# [THE PROBLEM]
Return, from the material below, each line in which the word "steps" is present.
(AVAILABLE DATA begins)
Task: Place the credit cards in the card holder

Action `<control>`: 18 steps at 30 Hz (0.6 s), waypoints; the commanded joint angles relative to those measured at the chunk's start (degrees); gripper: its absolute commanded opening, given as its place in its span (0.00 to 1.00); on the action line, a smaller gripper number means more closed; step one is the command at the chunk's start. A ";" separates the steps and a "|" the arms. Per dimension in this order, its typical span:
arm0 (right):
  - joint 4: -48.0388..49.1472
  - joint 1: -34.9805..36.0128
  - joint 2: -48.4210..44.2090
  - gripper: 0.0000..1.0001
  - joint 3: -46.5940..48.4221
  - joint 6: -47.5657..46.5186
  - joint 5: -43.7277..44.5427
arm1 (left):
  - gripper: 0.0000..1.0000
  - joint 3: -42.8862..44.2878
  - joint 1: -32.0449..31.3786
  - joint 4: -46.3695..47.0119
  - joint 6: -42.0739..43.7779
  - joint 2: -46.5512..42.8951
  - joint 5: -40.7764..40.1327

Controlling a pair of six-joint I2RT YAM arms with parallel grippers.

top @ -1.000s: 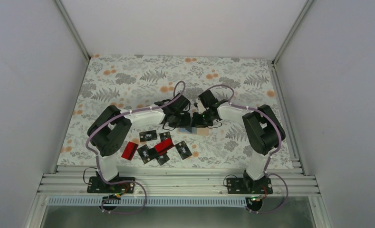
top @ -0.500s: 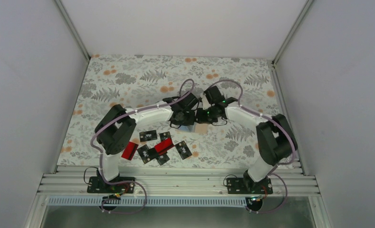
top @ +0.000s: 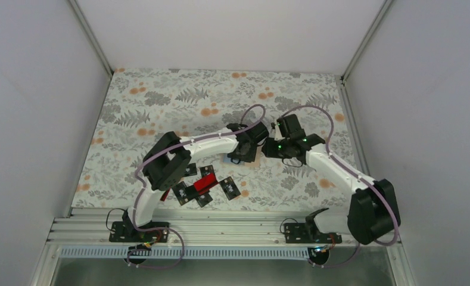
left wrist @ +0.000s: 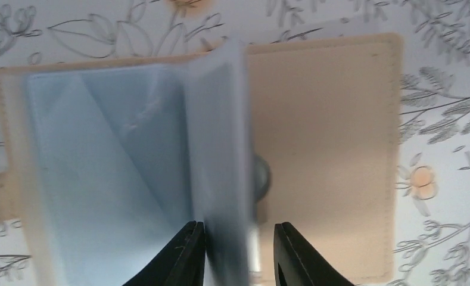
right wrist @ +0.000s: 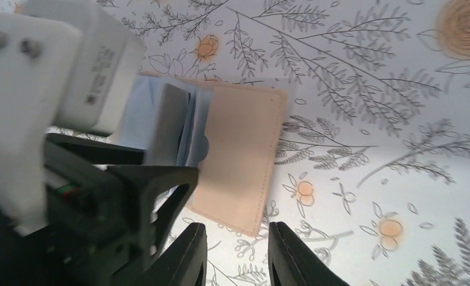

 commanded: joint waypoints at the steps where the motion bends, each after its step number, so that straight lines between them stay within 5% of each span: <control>1: -1.42 -0.87 -6.53 0.28 -1.34 2.64 3.08 | 0.33 6.30 -2.13 -3.19 -1.28 3.04 -1.68; 6: -2.00 -0.97 -12.17 0.30 -2.97 6.91 5.15 | 0.41 10.65 -3.77 -1.34 -0.37 6.09 1.79; 11: -3.49 -1.04 -17.17 0.31 -2.30 8.45 5.94 | 0.48 3.29 -3.93 11.65 0.83 0.15 11.48; 18: -2.94 -1.02 -19.66 0.63 -2.90 6.09 -3.90 | 0.52 -8.54 -3.94 15.19 -0.49 -12.64 10.10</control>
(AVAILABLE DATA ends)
# [OUTPUT]
Action `<control>`: 18 steps at 30 Hz (0.6 s), waypoints; the commanded joint angles relative to those measured at the chunk's start (degrees); gripper: its absolute commanded opening, given as its place in its span (0.00 to 1.00); on the action line, a smaller gripper number means more closed; step one is the command at the chunk's start. A ";" separates the steps and a "|" the arms. Per dimension in this order, its typical span:
 commanded: joint waypoints at the steps where the motion bends, each after its step number, so that straight lines between them stay within 5% of each span: <control>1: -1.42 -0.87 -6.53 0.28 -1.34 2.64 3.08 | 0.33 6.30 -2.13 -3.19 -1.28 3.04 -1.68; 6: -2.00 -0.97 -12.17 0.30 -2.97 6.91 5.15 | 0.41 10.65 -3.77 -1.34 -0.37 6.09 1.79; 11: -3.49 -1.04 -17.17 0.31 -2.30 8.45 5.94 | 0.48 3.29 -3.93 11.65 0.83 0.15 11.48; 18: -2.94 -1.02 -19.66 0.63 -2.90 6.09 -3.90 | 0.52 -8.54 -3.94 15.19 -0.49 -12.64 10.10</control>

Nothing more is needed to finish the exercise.